RECORDS PROVIDED Start Marker
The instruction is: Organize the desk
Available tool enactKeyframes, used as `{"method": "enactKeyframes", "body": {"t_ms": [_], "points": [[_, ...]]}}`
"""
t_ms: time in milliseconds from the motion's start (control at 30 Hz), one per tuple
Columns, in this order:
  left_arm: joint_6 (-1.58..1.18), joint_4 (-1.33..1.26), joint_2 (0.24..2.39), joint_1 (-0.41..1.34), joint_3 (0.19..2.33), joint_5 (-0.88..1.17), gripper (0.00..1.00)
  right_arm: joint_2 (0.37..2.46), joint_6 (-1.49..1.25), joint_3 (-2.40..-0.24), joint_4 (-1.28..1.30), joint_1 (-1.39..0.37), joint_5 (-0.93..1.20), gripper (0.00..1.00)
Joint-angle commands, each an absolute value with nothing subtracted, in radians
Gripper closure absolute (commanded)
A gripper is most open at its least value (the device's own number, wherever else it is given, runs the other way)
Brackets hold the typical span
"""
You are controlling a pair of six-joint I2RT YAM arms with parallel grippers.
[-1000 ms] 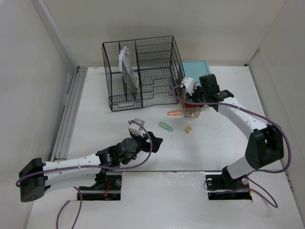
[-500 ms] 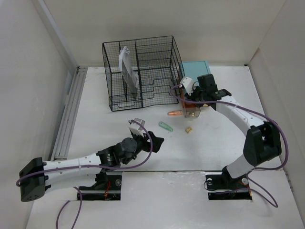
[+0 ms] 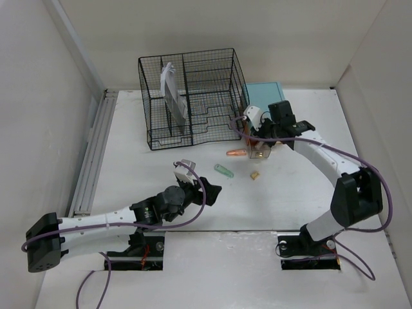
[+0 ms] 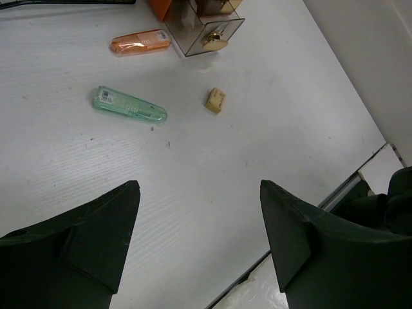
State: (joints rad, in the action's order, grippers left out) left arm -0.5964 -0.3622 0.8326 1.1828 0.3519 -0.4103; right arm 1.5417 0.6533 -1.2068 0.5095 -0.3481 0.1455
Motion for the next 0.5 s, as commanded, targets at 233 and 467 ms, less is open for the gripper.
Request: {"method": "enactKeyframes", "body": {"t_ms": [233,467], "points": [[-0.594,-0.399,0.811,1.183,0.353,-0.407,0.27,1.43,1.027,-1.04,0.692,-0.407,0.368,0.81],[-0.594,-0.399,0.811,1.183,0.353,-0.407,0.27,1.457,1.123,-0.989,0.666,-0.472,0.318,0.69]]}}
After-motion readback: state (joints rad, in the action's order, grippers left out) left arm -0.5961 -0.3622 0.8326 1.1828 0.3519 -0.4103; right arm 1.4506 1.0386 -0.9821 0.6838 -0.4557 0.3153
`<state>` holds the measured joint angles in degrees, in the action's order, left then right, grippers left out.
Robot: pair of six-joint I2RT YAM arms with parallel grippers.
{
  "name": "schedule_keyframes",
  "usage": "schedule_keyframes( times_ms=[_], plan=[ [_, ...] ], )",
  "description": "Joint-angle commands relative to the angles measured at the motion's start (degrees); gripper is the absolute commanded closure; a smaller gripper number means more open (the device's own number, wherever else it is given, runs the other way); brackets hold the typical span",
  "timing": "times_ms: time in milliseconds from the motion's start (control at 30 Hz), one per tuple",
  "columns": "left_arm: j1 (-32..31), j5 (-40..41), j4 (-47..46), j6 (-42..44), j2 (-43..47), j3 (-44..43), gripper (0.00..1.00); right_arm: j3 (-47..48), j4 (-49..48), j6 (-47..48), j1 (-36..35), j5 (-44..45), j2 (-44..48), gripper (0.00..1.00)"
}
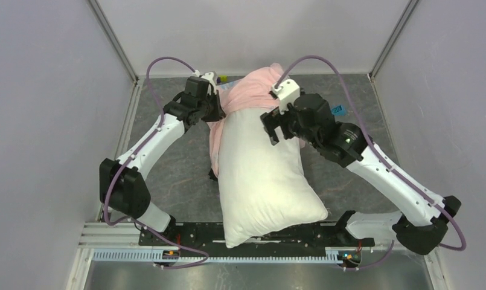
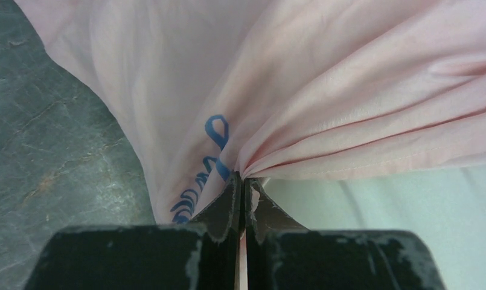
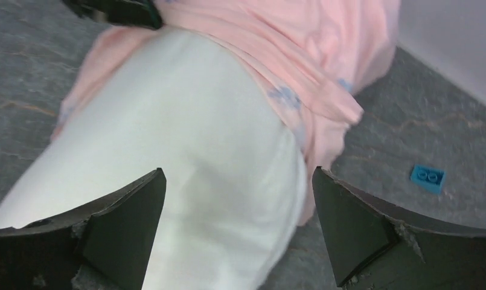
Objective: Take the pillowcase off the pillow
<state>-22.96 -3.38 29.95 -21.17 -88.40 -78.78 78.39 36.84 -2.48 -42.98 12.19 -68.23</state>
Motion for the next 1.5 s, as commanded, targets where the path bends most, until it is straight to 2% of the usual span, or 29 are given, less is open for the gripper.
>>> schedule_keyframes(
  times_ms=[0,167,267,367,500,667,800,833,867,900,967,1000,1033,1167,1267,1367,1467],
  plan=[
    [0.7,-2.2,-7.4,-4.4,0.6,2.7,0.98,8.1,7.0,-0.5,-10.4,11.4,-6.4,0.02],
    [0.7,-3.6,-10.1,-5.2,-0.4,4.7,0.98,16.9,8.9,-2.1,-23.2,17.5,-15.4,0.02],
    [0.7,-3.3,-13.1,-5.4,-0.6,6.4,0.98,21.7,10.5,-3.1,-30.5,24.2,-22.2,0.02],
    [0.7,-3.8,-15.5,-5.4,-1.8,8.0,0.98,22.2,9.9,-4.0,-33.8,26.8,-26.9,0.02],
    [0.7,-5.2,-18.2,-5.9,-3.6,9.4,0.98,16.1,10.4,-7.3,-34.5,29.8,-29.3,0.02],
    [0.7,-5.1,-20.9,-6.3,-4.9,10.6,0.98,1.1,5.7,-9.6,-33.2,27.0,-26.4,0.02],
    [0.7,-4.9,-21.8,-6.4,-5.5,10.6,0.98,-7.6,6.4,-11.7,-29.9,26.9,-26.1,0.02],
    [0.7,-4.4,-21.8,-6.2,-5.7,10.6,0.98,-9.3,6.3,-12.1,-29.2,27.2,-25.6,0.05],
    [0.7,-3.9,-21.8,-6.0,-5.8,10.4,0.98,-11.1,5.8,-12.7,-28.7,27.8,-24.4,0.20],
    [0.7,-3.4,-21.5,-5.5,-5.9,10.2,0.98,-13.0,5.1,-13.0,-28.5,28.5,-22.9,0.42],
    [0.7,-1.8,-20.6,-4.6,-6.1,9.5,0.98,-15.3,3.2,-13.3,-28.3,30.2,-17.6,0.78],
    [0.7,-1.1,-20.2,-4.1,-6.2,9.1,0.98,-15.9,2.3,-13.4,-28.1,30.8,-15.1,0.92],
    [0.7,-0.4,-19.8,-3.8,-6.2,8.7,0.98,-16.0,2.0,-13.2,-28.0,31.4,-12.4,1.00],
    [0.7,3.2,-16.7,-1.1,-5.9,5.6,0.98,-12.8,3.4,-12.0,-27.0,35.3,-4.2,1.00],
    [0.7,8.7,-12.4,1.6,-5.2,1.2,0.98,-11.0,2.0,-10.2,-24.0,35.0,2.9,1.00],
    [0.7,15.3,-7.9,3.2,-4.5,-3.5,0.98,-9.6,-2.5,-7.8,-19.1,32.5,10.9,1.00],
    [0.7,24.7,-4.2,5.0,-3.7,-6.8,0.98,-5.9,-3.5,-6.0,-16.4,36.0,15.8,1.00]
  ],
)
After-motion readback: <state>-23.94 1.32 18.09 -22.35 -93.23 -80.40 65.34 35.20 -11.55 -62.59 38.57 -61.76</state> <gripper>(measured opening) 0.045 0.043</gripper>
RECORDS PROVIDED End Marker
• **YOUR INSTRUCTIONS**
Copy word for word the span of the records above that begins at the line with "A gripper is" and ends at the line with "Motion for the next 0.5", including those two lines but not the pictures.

• **RESPONSE TO THIS TASK**
A gripper is most open at its least value (the device's own number, wherever else it is given, runs the other way)
Brackets hold the typical span
"""
You are controlling a pair of six-joint I2RT YAM arms with parallel grippers.
[-1000 ms] 
[-500 ms] 
[+0 ms] 
[+0 ms] 
State: (joints rad, in the action's order, grippers left out) left arm -0.5964 -0.3622 0.8326 1.1828 0.3519 -0.4103; right arm 1.5417 0.6533 -1.2068 0.5095 -0.3481 0.1455
Motion for the next 0.5 s, as commanded, targets at 233 and 467 ms, less is open for the gripper.

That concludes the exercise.